ペナンの点心専門店「大東酒樓」。ここでは、海老焼売、ハーガオ(海老蒸し餃子)、フカヒレ餃子、塩卵焼売、ヤム芋焼売、揚げ餃子、湯葉餃子、豚腸粉(チーチョンファン)、チャーシューまん、カヤジャムまん、大根餅炒め、鶏おこわ、粥など、ざっと数えても50種近いメニューがある。
「大東酒樓」の2階の厨房。すべてのメニューをここで手作りし、マヨネーズまで自家製というこだわりよう。毎朝市場から届く海老はぷりぷりの食感。

 この質の高さで、焼売4個で150~200円ぐらいの値段というから、日本や香港に比べたら驚くほどリーズナブル。熱烈に“マレーシアで点心”をすすめるのは、こういうワケなのです。

点心専門店の注文はジェスチャーで!

 さて、日本ではあまり見かけない点心店独特の注文方法を紹介しましょう。

 席に座ったら、まずお茶を選びます。点心に中国茶はマストです。お茶を注いだら、いざ、戦闘開始。店のおばちゃんが、蒸篭を積んだワゴンをおしながら店内をぐるぐる歩いているので、「おばちゃん、こっちきて」とジェスチャーで呼び止めます。

店が混んでいたら、右手を挙げて笑顔で合図。カンのいいおばちゃんは、どんなに遠くにいても、ちゃんと見つけて寄ってきてくれる。

 おばちゃんのワゴンにのっている点心から、食べたいものを「これ!」と指さして自分のテーブルにおいてもらう。注文はそれだけ。実に簡単!

ワゴンはガスボンベ付きの移動式蒸し器になっている。蒸し用、揚げもの用、スイーツ用といくつかに分かれているので、食べたい料理がのっていなくても、あせらないように。

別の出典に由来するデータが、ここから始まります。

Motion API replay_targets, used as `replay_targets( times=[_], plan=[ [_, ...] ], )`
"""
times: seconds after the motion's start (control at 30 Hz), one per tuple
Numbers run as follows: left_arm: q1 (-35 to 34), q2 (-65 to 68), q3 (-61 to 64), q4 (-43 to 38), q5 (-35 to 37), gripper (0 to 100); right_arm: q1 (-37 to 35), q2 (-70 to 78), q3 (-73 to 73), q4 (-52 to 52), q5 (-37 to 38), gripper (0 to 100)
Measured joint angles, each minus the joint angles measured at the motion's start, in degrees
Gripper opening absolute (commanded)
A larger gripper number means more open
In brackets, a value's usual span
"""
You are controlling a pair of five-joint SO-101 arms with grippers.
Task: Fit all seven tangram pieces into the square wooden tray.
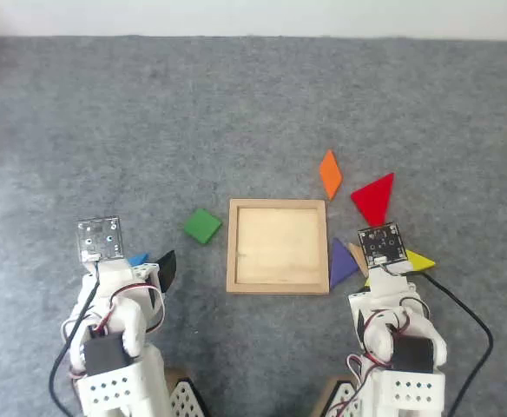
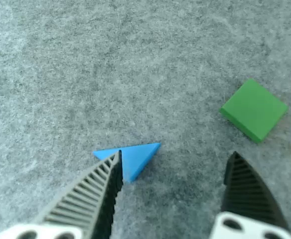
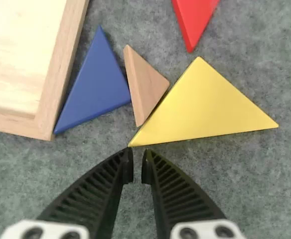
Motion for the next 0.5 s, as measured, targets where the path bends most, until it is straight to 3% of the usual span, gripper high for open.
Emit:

 ときに、おばちゃんが頼んでもいない蒸篭をテーブルにどんどんおくこともありますが、これは食べるように強制しているのではなく、「こういうのがあるよ」と見やすいように並べているだけ。食べないものは「これは要らないです」と戻してもらうようにジェスチャーすれば、おばちゃんは、よっしゃわかった! と蒸篭をワゴンに引き揚げます。そのほか、メニュー表を見て注文したり、紙に書いたりするタイプの店もあります。

 もうひとつ、マレーシアの点心で大事なのは、食べる時間。勝負は朝です。マレーシア人にとって点心は朝食べるもの。家族みんなで、朝ごはんを食べに出かけます。作りたてを好むこともあり、点心専門店のピークは朝8~10時。早起きして出かけましょう。また、ホテルのレストランの場合は、点心はランチタイムのみ。ディナータイムに、点心の提供はありません。